Plant operater Mike Furrey said there was a great deal of valve corrosion because of the highly wet and damp filter gallery.

The corrosion caused valves to fail. Recently a valve actuator — a mechanical device that moves or controls the valves — was ordered because of an emergency. The valves have been replaced since the June 4 meeting.

There is a bank of four filters. If the plant loses one bank of filters, it puts a stress on the other valves receiving reservoir water. When there is more turbidity, it causes the filters to clog.

In the case of preparing for a possible valve failure, Furrey presented the options of ordering another set of valves and an air actuator to keep on the shelf, considering electric actuators or going to all air actuators.

Furrey said electric actuators are the best. He also said valves and actuators are the most important and most critical part of the Water Treatment Plant.

Next, Furrey explained about excessive sedimentation in the cartridge filter system from the Colesville Reservoir.
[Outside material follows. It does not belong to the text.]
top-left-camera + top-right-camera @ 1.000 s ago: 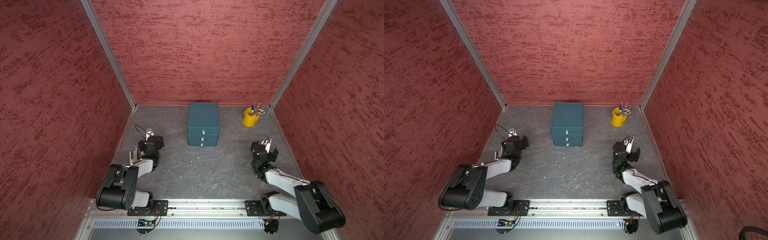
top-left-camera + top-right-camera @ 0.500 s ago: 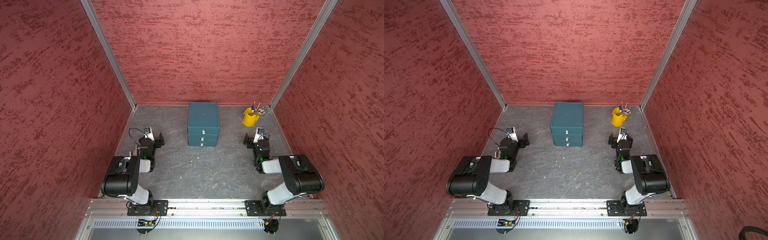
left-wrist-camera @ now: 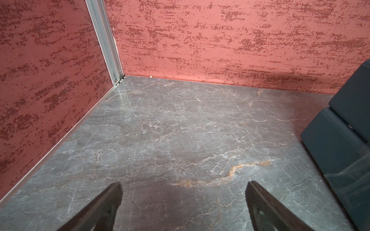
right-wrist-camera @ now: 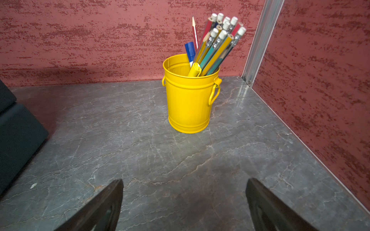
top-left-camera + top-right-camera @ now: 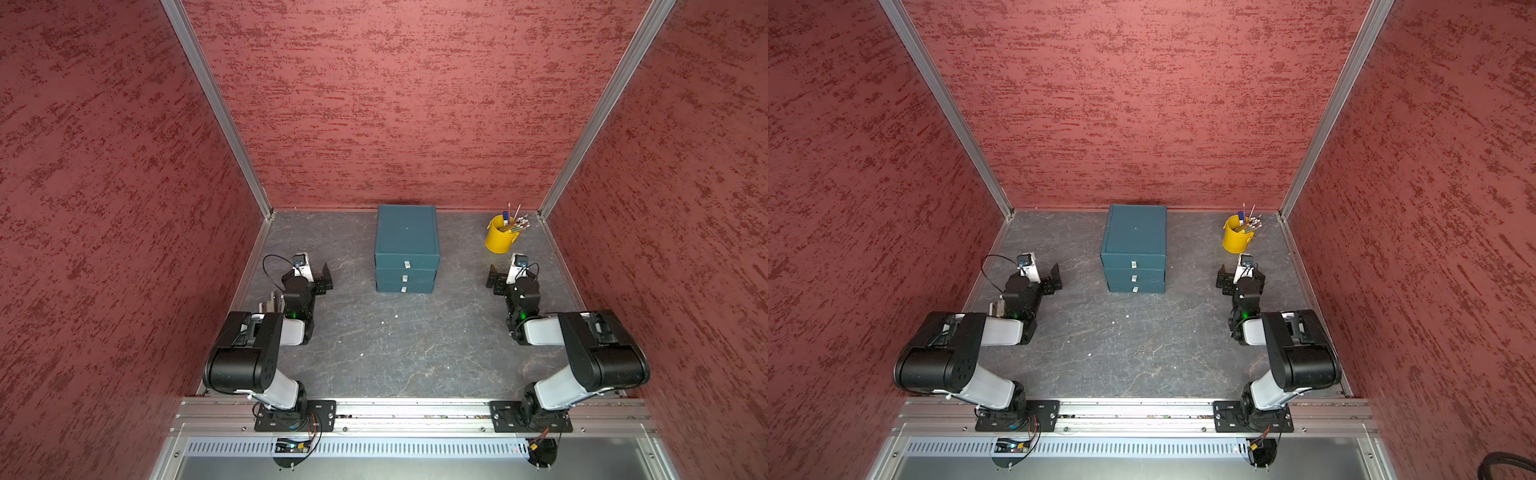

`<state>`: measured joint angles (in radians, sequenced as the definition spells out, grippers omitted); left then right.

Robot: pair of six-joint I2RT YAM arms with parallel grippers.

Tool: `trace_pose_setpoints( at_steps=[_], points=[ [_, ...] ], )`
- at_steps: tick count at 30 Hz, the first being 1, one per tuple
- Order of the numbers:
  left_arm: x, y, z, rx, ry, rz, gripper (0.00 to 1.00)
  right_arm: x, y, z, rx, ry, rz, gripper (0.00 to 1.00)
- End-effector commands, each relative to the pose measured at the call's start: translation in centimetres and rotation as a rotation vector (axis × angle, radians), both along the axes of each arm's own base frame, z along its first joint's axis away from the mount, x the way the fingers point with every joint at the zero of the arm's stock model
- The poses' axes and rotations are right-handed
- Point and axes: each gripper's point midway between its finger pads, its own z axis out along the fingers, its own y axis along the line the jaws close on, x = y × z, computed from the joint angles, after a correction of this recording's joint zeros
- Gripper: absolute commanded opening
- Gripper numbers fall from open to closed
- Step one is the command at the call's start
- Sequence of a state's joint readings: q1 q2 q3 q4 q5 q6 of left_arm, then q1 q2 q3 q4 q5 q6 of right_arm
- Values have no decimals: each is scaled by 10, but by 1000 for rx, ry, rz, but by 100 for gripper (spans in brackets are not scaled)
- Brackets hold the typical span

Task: Place the plugs into the drawer by color
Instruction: Reset both arms

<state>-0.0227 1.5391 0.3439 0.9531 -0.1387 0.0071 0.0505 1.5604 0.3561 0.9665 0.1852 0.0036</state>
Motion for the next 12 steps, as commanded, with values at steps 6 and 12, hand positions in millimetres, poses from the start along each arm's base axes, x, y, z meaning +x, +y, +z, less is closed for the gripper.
trace_pose_setpoints(
  at_steps=[6, 12],
  points=[
    [3, 1, 5, 11, -22, 6, 100, 5, 0, 5, 8, -4, 7, 99],
    [3, 1, 5, 5, -16, -4, 100, 2, 0, 6, 9, -15, 8, 98]
  ],
)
He asked if dredging would be economical.

High priorities
Furrey informed the Council of other priorities:

The pressure reducing valves are a high priority because the valve controls the amount of water and pressure in the Sussex tank and plant.

The instrumentation in the plant is original. The turbidity meters are so outdated replacement parts are no longer produced.

A noticeable leak has made the water high for the last six months in the clear well. The water tested with low levels of chlorine, so it is most likely coming from the plant instead of ground water.

Furrrey also said significant work has been done. When companies come up they verify that the water quality is excellent.

Also, there have not been any violations since February. The DEP is less involved which means the agency is happy with the progress made.

Councilwoman Annette Stendor asked if the drinking water is safe to which Furrey said the water quality was excellent.